Browning is keen not to get too far ahead of himself. “I’m not trying to claim we’ve got something that is going to compete with urban mobility solutions,” he says. “Maybe it can eventually lead to that through the electric version, as battery technology advances. But it’s not that at the moment.” To date, Gravity has sold two Daedalus suits, for £350,000 each. But Browning doesn’t intend to mass produce them. “It would be very easy to hurt yourself with these if you don’t know what to do with them,” he says. Instead, Gravity now offers a membership system, similar to some supercars, where customers can pay for regular training in the suits, and fly them under supervision at specific venues. “We’re more in that world, because it allows us to protect people, and protect our brand as well,” Browning says.

The immediate future of the Daedalus is not as a consumer product, but as a sport. For the last year, Gravity has been working on a global race series, taking inspiration from the Red Bull Air Race and F1. The events will take place over water, and feature teams of two pilots competing head to head, navigating around obstacles, “pushing the limits of man and machine, flying like real world superheroes,” Browning says. The first race was set to take place in Bermuda in March, until the pandemic happened. “We had everything in place,” Browning says. Covid-19 permitting, he now hopes to start the series in 2021. In the meantime, he’s focused on improving the suit.

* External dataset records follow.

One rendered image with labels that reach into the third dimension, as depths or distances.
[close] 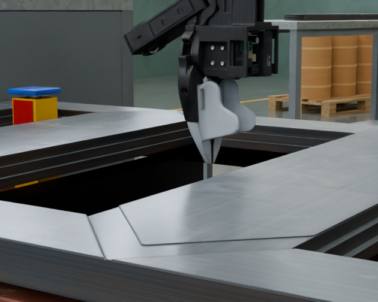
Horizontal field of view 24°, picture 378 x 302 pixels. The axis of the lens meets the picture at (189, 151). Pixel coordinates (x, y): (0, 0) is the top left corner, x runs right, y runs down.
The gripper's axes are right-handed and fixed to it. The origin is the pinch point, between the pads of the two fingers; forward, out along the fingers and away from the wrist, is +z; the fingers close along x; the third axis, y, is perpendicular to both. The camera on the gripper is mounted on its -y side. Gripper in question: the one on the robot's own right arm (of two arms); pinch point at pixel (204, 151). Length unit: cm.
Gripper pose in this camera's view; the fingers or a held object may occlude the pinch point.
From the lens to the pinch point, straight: 96.6
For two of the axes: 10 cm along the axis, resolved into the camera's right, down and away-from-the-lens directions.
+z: 0.0, 9.9, 1.6
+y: 8.4, 0.9, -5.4
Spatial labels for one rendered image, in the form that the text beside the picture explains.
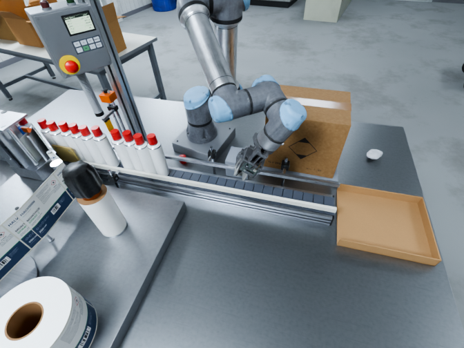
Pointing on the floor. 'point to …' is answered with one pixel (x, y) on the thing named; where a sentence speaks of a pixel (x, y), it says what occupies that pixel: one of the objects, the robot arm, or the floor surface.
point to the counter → (324, 10)
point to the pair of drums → (163, 5)
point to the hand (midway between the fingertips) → (238, 172)
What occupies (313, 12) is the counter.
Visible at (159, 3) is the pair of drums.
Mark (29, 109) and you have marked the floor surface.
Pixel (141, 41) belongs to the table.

Most of the jetpack entrepreneurs I spoke to hope that the devices will one day be everywhere. “The way I look at it, we have sedans and SUVs on the roads, just as we have scooters and bicycles,” Mayman says. Until then, their challenge is the same facing every entrepreneur: to find a market for them, so that they can continue to refine the technology. “There is a business [for jetpacks],” says Rossy. “It’s fun. You don’t need a paraglider to go from A to B. It’s just fun. I think the main business will be the fun business.”

After the test flight, we head back to Browning’s workshop, now its own outbuilding on the grounds of his house in Salisbury. Half a dozen iterations of the Daedalus hang on the walls, and spare parts and prototypes litter every surface. Here and there are little mementos: Iron Man memorabilia, event lanyards, clippings of articles about Gravity. Near his desk hangs a cluster of family photos, and a large illustration of Browning’s father pedalling a kind of paraglider – the inventor in flight. “I’m reliving the pathway that I saw my father try and run down,” Browning says. “I think that’s part of why I keep finding myself in these weird realms, because I felt we were so close, and my father was so close, and he never quite got there. I’m trying to relive and make good that terrible story.”

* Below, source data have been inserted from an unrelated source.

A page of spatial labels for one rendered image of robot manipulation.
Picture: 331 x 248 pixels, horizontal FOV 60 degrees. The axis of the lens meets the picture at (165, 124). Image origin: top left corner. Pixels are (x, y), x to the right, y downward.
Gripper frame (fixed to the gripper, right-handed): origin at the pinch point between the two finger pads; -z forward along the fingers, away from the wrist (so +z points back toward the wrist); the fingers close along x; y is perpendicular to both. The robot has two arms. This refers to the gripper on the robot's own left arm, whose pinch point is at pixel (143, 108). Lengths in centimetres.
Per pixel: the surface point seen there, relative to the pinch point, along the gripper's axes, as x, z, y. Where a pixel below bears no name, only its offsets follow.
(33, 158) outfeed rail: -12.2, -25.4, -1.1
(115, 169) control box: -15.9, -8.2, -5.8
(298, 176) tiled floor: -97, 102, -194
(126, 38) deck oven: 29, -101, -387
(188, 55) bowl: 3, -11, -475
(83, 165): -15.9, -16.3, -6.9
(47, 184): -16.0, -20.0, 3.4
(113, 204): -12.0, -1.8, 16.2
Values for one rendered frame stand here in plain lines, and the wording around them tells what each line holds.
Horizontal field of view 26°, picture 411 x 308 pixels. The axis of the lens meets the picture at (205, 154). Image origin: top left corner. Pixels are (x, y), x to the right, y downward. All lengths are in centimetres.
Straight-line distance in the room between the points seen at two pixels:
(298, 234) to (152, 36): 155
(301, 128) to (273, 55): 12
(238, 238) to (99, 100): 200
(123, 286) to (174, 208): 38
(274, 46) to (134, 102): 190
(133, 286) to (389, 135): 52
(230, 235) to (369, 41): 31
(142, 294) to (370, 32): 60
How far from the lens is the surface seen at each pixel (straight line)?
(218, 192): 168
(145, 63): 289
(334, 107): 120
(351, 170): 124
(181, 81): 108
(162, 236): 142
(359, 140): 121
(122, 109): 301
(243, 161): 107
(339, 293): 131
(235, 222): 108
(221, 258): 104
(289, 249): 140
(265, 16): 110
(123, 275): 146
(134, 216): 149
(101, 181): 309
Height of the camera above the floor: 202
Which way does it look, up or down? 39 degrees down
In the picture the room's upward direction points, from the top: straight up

There’s no doubt that Browning has built something remarkable – something that makes people’s legs grasp for the Earth. He’s sanguine about Gravity’s prospects. “Sadly, [my father] taught me one of those valuable lessons the hard way about never getting too carried away. This could all be nothing in a year’s time,” he says. “There’s no rulebook on how we build this business, let alone with the outside world now moving around in a totally unpredictable way.”

“But in the moments when I wallow in that, I do have to just take a moment and think, gosh, but I am doing something which is so close to what he would love.” Browning carries his gear back in from the truck and tosses it to the floor. There’s a thud as it lands. Then he leaves me to have lunch with his family.